This surface activity and lack of intermolecular forces is also possibly the reason why PFAS compounds have a much greater ionization efficiency compared to their hydrocarbon fatty acid counterparts. Fatty acids are difficult to ionize via ESI such that most work on them utilizes some form of derivatization.[21] As discussed earlier, this lower ionization efficiency is attributed to both their lower relative surface activity as well as the strong bonding of the head groups.
The chemical differences between hydrocarbon-fluorocarbon species are especially evident with regard to the octanol-water partition coefficient (P). The predicted logP values between hydrocarbons and their fluorocarbon counterparts differ at times by more than two units (Table 1).

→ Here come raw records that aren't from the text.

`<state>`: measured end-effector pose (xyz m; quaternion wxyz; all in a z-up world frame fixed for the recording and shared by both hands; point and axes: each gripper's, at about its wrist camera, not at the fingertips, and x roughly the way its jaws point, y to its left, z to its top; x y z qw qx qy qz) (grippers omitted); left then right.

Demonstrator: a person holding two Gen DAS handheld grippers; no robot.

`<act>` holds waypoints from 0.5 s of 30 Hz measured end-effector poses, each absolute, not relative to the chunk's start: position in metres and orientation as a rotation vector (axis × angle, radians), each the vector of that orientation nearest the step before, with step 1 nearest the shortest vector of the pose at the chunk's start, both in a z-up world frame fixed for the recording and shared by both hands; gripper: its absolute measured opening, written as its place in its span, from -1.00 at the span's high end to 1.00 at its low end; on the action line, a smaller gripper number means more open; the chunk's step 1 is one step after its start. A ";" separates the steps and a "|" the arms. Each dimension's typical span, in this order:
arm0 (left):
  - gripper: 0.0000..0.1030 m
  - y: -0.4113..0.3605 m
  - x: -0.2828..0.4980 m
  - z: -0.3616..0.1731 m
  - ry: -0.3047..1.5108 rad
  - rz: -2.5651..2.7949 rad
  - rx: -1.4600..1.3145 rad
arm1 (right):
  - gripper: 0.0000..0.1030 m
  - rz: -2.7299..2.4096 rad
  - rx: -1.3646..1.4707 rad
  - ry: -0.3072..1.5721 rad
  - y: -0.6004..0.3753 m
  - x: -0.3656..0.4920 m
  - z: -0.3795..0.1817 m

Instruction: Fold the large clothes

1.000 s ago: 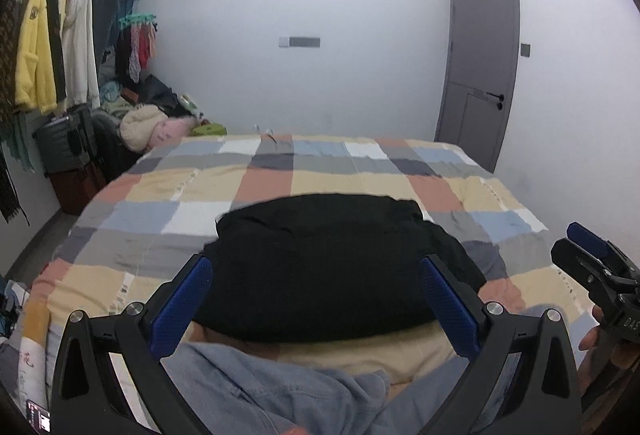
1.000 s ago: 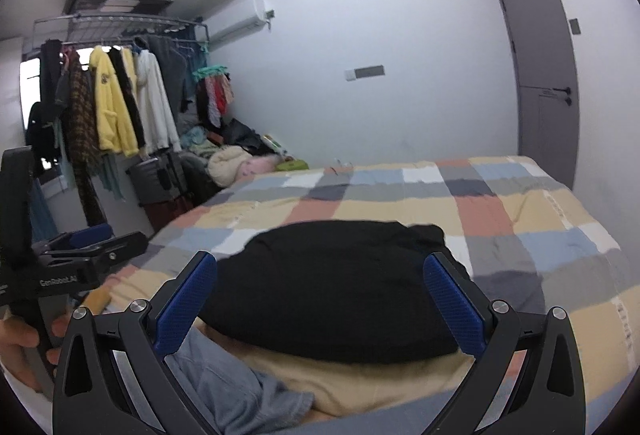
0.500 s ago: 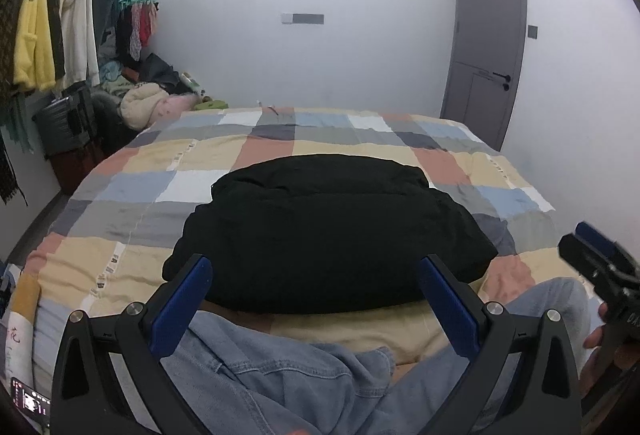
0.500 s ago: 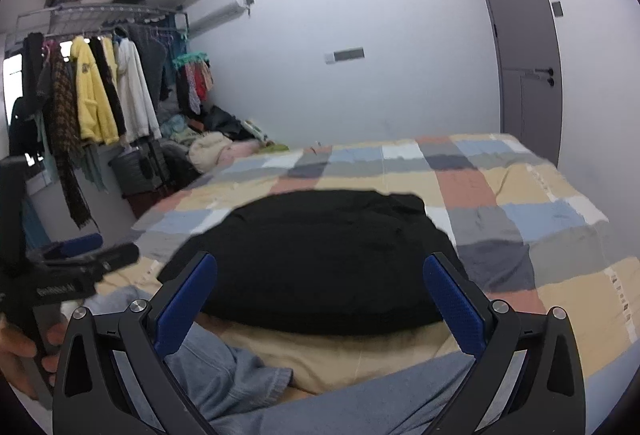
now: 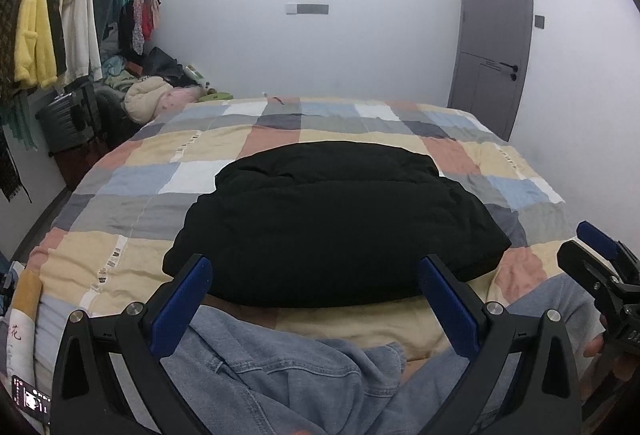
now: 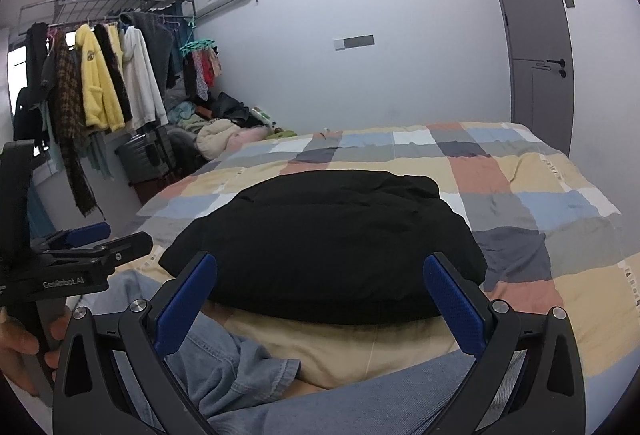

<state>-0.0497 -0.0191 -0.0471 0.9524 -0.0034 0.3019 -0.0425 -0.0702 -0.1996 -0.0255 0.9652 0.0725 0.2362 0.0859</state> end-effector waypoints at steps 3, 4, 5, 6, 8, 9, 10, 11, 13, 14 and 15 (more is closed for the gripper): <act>-1.00 -0.019 -0.050 -0.047 0.617 -0.080 -0.006 | -1.00 0.173 0.153 0.481 -0.200 -0.070 -0.028; -1.00 -0.018 -0.050 -0.048 0.617 -0.079 -0.006 | -1.00 0.172 0.154 0.482 -0.200 -0.070 -0.028; -1.00 -0.018 -0.050 -0.047 0.619 -0.078 -0.007 | -1.00 0.171 0.154 0.483 -0.200 -0.070 -0.028; -1.00 -0.018 -0.049 -0.048 0.625 -0.074 -0.004 | -1.00 0.171 0.152 0.483 -0.199 -0.070 -0.027; -1.00 -0.016 -0.047 -0.049 0.643 -0.064 0.001 | -1.00 0.168 0.148 0.479 -0.200 -0.071 -0.027; -1.00 -0.015 -0.047 -0.050 0.648 -0.063 -0.005 | -1.00 0.165 0.146 0.476 -0.200 -0.071 -0.027; -1.00 -0.013 -0.047 -0.050 0.652 -0.064 -0.016 | -1.00 0.162 0.149 0.476 -0.200 -0.071 -0.027; -1.00 -0.012 -0.047 -0.050 0.653 -0.066 -0.021 | -1.00 0.161 0.156 0.477 -0.200 -0.071 -0.028; -1.00 -0.011 -0.047 -0.050 0.651 -0.065 -0.022 | -1.00 0.163 0.163 0.475 -0.200 -0.071 -0.028; -1.00 -0.010 -0.048 -0.050 0.651 -0.063 -0.019 | -1.00 0.163 0.160 0.472 -0.199 -0.071 -0.028; -1.00 -0.010 -0.048 -0.050 0.649 -0.063 -0.017 | -1.00 0.166 0.157 0.470 -0.199 -0.071 -0.028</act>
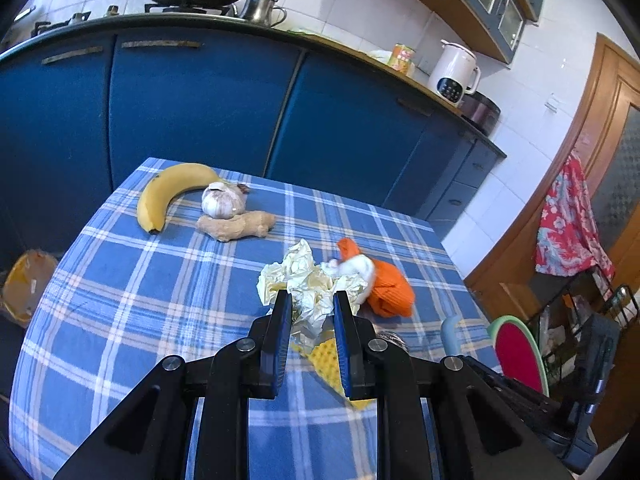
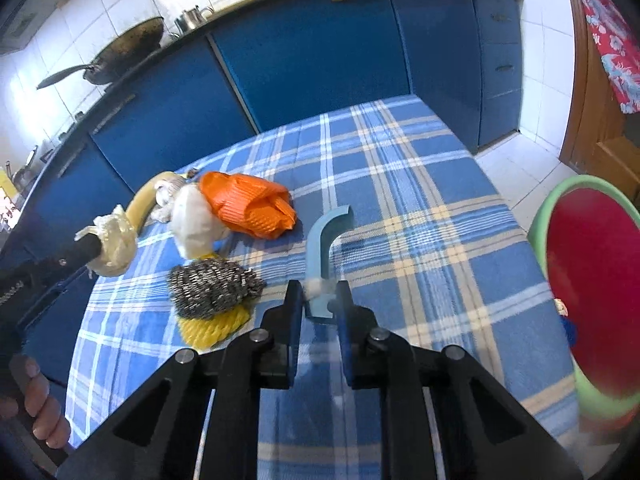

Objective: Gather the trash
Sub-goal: 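Carry the tissue and blue hook over the red bucket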

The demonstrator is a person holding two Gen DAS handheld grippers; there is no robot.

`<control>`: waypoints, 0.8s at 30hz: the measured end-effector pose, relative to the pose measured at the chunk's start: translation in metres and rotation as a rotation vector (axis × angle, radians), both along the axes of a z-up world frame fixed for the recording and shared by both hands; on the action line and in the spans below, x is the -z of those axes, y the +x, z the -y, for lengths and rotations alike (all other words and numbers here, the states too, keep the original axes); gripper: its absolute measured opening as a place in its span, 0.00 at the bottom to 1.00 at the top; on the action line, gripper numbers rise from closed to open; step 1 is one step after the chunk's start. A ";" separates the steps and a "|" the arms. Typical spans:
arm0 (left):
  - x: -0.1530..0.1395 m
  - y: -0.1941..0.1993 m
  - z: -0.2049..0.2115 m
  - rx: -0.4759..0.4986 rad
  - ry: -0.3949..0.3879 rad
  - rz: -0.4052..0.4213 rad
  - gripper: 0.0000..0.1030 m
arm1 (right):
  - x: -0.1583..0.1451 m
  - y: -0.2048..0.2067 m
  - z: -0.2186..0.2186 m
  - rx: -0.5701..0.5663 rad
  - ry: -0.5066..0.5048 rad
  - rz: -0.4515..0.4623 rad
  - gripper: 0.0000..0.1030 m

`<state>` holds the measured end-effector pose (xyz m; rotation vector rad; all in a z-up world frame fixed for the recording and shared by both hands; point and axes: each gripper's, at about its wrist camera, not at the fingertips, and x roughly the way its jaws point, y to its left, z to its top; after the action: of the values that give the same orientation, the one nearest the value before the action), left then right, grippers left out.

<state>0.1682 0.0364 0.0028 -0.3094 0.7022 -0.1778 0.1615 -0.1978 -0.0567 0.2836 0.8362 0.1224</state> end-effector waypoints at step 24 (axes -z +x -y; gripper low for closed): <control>-0.036 -0.052 0.065 0.122 0.018 0.050 0.20 | -0.066 -0.098 0.047 0.063 0.029 0.144 0.19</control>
<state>0.1158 -0.0285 0.0389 -0.2446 0.6736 -0.2943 0.0639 -0.2447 0.0094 0.3247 0.6826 0.0948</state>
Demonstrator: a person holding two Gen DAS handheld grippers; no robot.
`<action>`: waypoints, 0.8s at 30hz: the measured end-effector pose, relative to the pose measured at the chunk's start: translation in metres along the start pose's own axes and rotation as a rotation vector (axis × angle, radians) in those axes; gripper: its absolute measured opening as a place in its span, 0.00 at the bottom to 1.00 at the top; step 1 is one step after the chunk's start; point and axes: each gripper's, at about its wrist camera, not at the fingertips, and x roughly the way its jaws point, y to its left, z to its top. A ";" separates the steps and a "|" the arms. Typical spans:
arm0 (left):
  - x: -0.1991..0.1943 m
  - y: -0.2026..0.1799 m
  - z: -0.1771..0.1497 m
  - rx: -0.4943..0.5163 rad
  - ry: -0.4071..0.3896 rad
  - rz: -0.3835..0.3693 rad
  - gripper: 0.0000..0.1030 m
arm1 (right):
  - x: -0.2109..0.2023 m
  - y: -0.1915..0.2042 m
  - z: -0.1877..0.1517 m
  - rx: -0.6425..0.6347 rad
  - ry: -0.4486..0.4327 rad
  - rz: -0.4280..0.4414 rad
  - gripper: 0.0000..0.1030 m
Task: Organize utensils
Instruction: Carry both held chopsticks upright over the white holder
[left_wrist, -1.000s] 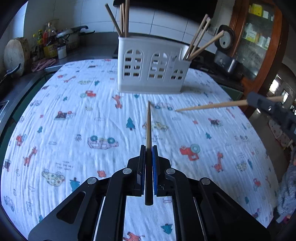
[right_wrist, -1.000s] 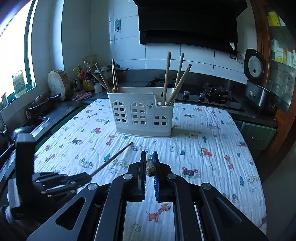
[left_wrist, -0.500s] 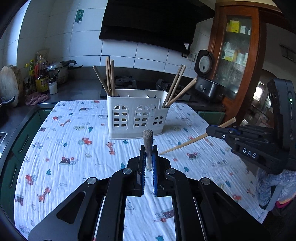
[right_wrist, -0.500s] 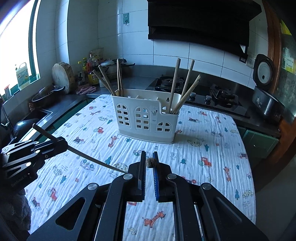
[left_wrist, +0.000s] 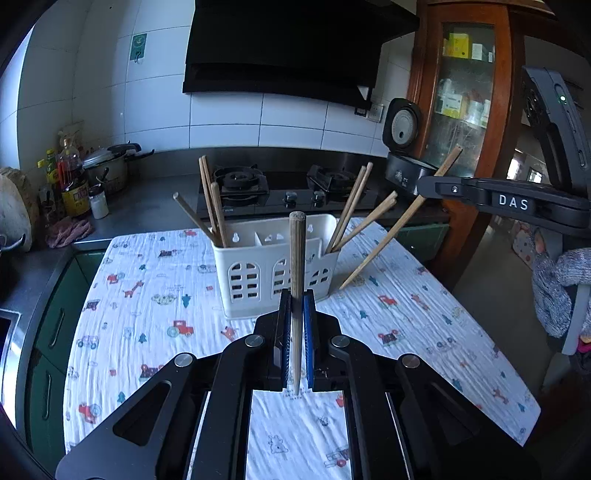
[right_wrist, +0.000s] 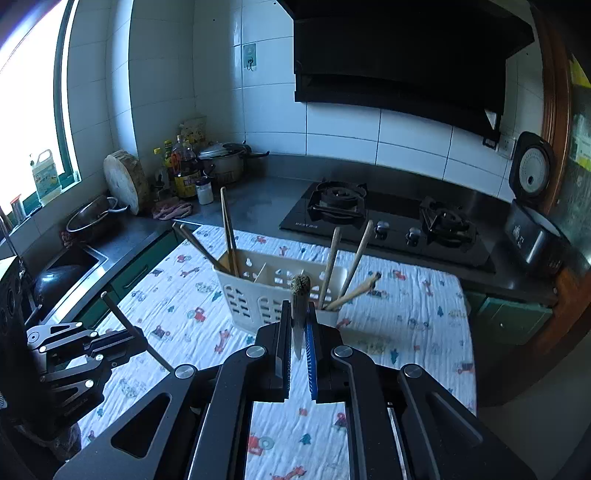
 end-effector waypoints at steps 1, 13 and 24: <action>-0.002 0.001 0.007 0.001 -0.009 -0.002 0.05 | 0.000 -0.001 0.008 -0.008 -0.005 -0.012 0.07; -0.025 0.008 0.103 0.027 -0.180 0.034 0.05 | 0.021 -0.011 0.068 0.003 -0.032 -0.050 0.07; -0.001 0.023 0.136 -0.005 -0.244 0.109 0.05 | 0.048 -0.014 0.072 0.008 -0.010 -0.032 0.07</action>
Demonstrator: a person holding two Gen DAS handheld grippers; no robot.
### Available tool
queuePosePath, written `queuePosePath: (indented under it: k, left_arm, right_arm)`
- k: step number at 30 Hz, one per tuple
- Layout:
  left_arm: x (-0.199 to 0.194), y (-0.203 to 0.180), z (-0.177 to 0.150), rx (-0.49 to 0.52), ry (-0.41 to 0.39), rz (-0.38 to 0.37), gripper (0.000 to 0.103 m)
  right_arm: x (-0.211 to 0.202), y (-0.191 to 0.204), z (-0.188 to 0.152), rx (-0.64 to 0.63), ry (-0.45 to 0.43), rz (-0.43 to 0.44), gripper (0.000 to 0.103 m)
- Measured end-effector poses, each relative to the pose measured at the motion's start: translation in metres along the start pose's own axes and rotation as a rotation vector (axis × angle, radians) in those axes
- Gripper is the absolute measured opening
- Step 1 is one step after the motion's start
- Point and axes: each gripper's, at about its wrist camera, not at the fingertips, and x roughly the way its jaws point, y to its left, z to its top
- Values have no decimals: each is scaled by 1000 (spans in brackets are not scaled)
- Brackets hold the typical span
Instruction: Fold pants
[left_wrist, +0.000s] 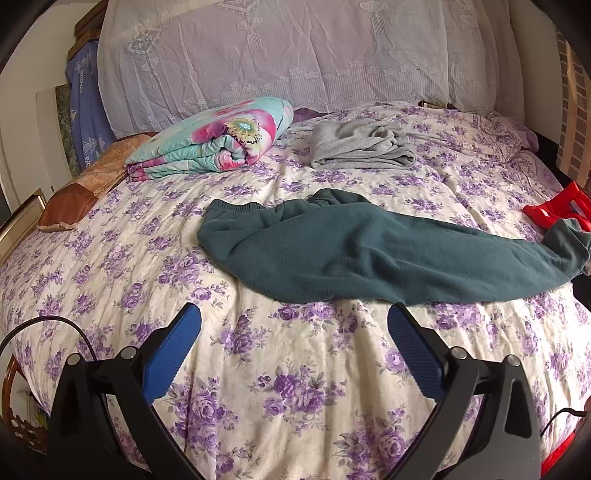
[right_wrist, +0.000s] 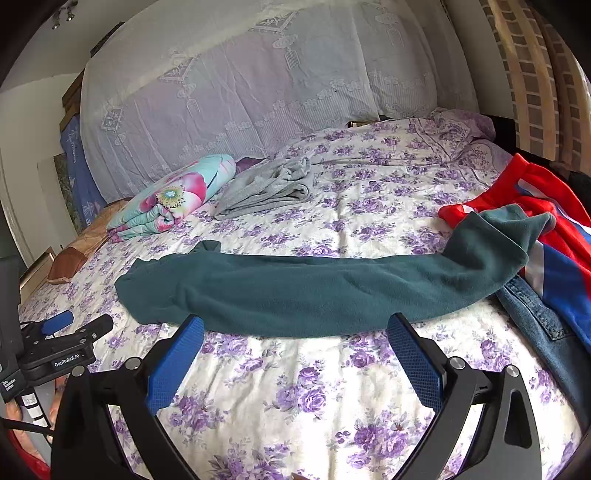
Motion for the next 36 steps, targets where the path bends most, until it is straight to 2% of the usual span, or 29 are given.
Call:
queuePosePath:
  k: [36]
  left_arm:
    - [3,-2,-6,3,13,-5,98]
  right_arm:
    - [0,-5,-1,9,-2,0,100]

However, these values can be especially difficult for modern software to accurately predict and for this reason, a more universal indicator would be of value. Previously [9], researchers have noted a correlation between the number of carbons and logP values; however, this relationship is expected to be less accurate for some PFAS molecules that contain additional carbons (in the form of methylene, methyl or ethyl groups) without the augmentation of fluorocarbon properties (e.g., perfluoroalkyl sulfonamides, fluorotelomer carboxylic acids and fluorotelomer sulfonic acids). The number of fluorines correlates much better with the predicted logP than the number of carbon atoms (Figure 2). When a series of PFAS compounds (4:2 FTS, 6:2 FTS, 8:2 FTS, 10:2 FTS, NEtFOSAA, NMeFOSAA, PFOSA, MeFOSA, PFBS, PFHxS, PFOS, PFBA, PFPeA, PFHxA, PFHpA, PFOA, PFNA, PFDA, PFUdA, PFDoA, PFTeDA, PFHxDA, and HFPO-DA (also known as Gen-X) are plotted as a function of either number of fluorines or number of carbons versus their predicted logP, it can be seen that both properties yield correlated results. However, two compounds, in particular, do not correlate well when graphing the number of carbons against predicted logP values. These two compounds are the two perfluoroalkyl sulfonamides that were tested, NMeFOSAA (Figure 2, A) and NEtFOSAA (Figure 2, B). Additionally, the fluorotelomer sulfonic acids, 4:2 FTS, 6:2 FTS, 8:2 FTS, and 10:2 FTS (Figure 2, call-outs C, D, E, and F, respectively) poorly correlate with carbon number for PFAS compounds. These compounds contain hydrocarbon motifs that skew the carbon correlation with regards to solubility properties. Interestingly, the correlation when using non-polar surface area (NPSA) reverses and carbon number correlates better than fluorine number. Importantly, logP and NPSA are not experimentally measured values but predicted.
Table 1:
Comparison of logP values for matched hydrocarbon-fluorocarbon carboxylic acid molecules species as predicted by Chem3D software.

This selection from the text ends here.